Editorial: Let Them Eat Nothing

Once again, Mikey had to stick his nose in. Only this time, it might get bitten off.

Now city food pantries are not allowed to accept any private donations of fresh food. None at all.

Allegedly, this is because there is no way to determine what the correct serving portions are for this food, or what its nutritional content is. That’s right. If you make 10 pounds of fresh, healthy vegetable lasagna and bring it down to the food pantry, they won’t take it – because they’re not sure how many calories it has.

That means if you have food leftover from your BBQ party or wedding, you’d better empty out your freezer, because the food pantry won’t take it. Don’t think you can eat 45 extra portions of chicken? Too bad, no one else can either. Apparently, we’d rather throw good food right into the dumpster if we can’t count the calories.

It’s understandable that a certain amount of red tape and bureaucracy is required to allow the city to function. It is government, after all. But this sort of wasteful idiocy just can’t be allowed. In times as hard as these, it’s nothing short of malicious to deny food – any food – to those who are starving.

We know you’ve never been hungry, Mr. Bloomberg, but we can assure you that when you are hungry – really hungry – you don’t mind the extra calories. Hell, even a bit of evil trans fat is better than nothing.

And that’s the trouble here, Mikey. When your choice is unhealthy food or nothing, the healthiest thing you can do is to chow down on that unhealthy junk. Yes, man may eventually die from making poor nutritional choices. But he will die – and a lot faster – if he makes no nutritional choices whatsoever. There is just no case where starving is better than eating.

Making healthy food choices is absolutely an important aspect of well-being that many New Yorkers overlook. We should be more health-conscious, and more discerning about what we put into our bodies. But being healthy is a luxury today, and for some, it’s not an option.

When the main focus is on just staying alive, there’s no time to waste trying to reach ideal percentages of salt, fat and sugar. Chances are, you’re not getting the correct amounts of any of those things anyway, and one balanced meal (or even five) is not going to reverse that.

This policy makes no sense. It’s impractical, it’s thoughtless and it’s endangering those who need our care.

What’s worse, this policy is a blow to already struggling food pantries. In a recession this severe and long-lasting, it’s only natural that people find themselves with less excess that they can pass on to the needy. Unfortunately, it’s also natural that in this difficult time more people are in need.

The whole point of having city food pantries is so that we can feed people who need a helping hand. How are we supposed to feed them if none of our food is good enough?

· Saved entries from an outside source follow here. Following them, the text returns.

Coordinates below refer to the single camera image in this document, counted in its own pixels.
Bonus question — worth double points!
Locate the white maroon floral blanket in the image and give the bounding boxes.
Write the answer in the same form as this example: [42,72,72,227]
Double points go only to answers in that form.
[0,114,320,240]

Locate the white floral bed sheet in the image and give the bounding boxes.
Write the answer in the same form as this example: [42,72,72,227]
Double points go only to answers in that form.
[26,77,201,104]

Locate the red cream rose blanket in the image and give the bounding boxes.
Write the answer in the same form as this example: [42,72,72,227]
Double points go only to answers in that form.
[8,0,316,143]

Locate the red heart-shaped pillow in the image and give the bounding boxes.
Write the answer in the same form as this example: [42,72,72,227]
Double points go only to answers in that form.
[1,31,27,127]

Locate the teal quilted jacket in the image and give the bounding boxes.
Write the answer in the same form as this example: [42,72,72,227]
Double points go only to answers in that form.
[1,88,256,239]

One more thing: One of the reasons America is supposed to be such a great place is because we take care of each other. As soon as you enter our bay, we have a tiny statue (it must be small, or surely the mayor would be able to make out the inscription), with a small plaque that reads “Give us your tired, your poor, your huddled masses yearning to be free.”

The plaque does not say that we’re really only looking for those who are poor, but not too poor. It’s alright though. Our mayor says that last bit for us.

Our mayor seems to be saying a lot of things for us recently. We need to eat nutritious, well-balanced meals. We can’t smoke where someone else might accidentally inhale the vapors. Not even in public parks.

Granted, all of these things seem like good ideas. These laws all seem to boil down to guidelines to help us be healthier. Or they would, if it wasn’t for one big idea. Freedom.

In America, we hold dear that it is our God-given right to live in whatever way we see fit. The idea was, as long as you’re not hurting anyone else, you can do whatever whacky things bring you closer to your pursuit of happiness.

Thing is, happiness is pretty loosely defined. That’s both the catch, and the beauty of it. It means you can follow your own drummer and live a joyous life filled with hard work, friends and regular visits to a dietician. But it also means you can draw cancer right on into your lungs, if that’s what floats your boat.

The point is, it isn’t up to you, Mayor Bloomberg, to tell us how to feed the hungry. It’s not up to you to tell us how to maintain our bodies. And it certainly isn’t up to you to curtail the city’s at-risk population through starvation.